4. Laporkan Pelanggaran - Jika kamu melihat ada ASN lain yang melanggar netralitas, jangan ragu untuk melaporkannya kepada pihak yang berwenang, seperti Bawaslu atau KASN. Ingat, menjaga netralitas adalah tanggung jawab kita bersama.

Contohnya, jika kamu melihat ada kepala dinas yang mengarahkan bawahannya untuk memilih calon tertentu, segera laporkan kejadian tersebut.

Apakah benar RUU ASN ini berpotensi mempolitisasi birokrasi, menurut pendapat Ibu Ratna?

Menurut Ibu Ratna, pengamat politik dari Universitas Indonesia, "RUU ASN ini memiliki potensi untuk mempolitisasi birokrasi jika tidak ada mekanisme pengawasan yang ketat. Penting untuk memastikan bahwa kewenangan pemerintah pusat dalam mutasi ASN tidak disalahgunakan untuk kepentingan politik tertentu."

Pak Budi, bagaimana pandangan Anda mengenai netralitas ASN dalam Pilkada?

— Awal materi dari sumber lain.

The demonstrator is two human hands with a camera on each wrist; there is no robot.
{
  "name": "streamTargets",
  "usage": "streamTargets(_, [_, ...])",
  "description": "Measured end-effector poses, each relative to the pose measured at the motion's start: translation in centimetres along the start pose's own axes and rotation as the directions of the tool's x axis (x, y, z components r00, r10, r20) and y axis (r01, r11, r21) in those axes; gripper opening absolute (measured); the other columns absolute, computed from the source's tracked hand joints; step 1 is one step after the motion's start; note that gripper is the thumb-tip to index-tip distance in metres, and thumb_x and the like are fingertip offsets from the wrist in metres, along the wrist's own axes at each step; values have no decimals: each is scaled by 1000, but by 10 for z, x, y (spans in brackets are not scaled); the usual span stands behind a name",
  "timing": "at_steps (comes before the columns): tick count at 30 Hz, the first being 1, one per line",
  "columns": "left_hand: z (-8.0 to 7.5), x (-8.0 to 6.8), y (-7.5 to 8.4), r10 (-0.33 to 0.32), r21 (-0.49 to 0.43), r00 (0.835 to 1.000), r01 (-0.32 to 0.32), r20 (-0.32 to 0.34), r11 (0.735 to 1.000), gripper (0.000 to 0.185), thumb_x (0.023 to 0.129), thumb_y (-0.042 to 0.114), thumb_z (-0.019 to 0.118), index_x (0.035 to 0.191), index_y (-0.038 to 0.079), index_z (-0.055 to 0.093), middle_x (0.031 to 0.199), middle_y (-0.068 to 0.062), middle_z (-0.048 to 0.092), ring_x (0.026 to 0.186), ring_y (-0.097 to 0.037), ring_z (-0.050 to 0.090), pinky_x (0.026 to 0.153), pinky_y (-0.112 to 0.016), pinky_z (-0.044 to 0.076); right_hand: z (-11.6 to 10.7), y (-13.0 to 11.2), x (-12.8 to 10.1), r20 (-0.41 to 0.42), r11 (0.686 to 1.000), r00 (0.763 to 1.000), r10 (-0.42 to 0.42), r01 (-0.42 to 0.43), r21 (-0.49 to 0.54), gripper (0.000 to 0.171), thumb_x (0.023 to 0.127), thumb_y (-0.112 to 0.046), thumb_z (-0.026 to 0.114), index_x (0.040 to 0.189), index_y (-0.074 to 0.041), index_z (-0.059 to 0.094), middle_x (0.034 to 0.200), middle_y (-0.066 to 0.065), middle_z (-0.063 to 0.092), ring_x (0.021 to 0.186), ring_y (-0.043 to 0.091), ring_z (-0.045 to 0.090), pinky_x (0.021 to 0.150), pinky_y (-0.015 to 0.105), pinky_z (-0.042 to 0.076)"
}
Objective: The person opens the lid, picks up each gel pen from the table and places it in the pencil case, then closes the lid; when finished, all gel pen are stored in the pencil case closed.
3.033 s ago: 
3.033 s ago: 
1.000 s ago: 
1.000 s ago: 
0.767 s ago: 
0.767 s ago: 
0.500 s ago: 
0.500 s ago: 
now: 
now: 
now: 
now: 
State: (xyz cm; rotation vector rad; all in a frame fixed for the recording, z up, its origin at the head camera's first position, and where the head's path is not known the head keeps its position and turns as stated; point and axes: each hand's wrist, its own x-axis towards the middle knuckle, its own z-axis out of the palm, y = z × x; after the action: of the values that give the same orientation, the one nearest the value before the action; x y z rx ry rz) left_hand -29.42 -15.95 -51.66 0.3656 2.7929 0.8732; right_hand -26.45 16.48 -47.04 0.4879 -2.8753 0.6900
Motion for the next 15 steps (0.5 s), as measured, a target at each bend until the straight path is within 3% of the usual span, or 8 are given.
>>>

Pak Budi, Ketua Bawaslu RI, menyampaikan, "Netralitas ASN adalah kunci untuk mewujudkan Pilkada yang jujur dan adil. ASN harus bebas dari tekanan dan intervensi politik, serta fokus pada pelayanan publik. Bawaslu akan terus mengawasi dan menindak tegas setiap pelanggaran netralitas ASN."

Apa saran dari Bapak Joko terkait revisi UU ASN ini agar tidak merugikan ASN di daerah?

Bapak Joko Widodo, Presiden RI, menekankan, "Revisi UU ASN harus dilakukan dengan hati-hati dan mempertimbangkan kepentingan semua pihak, termasuk ASN di daerah. Tujuan utama revisi ini adalah untuk meningkatkan profesionalisme dan kinerja ASN, bukan untuk kepentingan politik tertentu."

Menurut pendapat Ibu Susi Pudjiastuti, bagaimana sebaiknya ASN bersikap jika dipaksa untuk mendukung calon tertentu?

Ibu Susi Pudjiastuti, mantan Menteri Kelautan dan Perikanan, dengan tegas menyatakan, "ASN harus berani menolak segala bentuk tekanan dan paksaan untuk mendukung calon tertentu. Integritas dan profesionalisme harus diutamakan. Jika perlu, laporkan kejadian tersebut kepada pihak yang berwenang. Jangan takut kehilangan jabatan, karena kebenaran harus ditegakkan."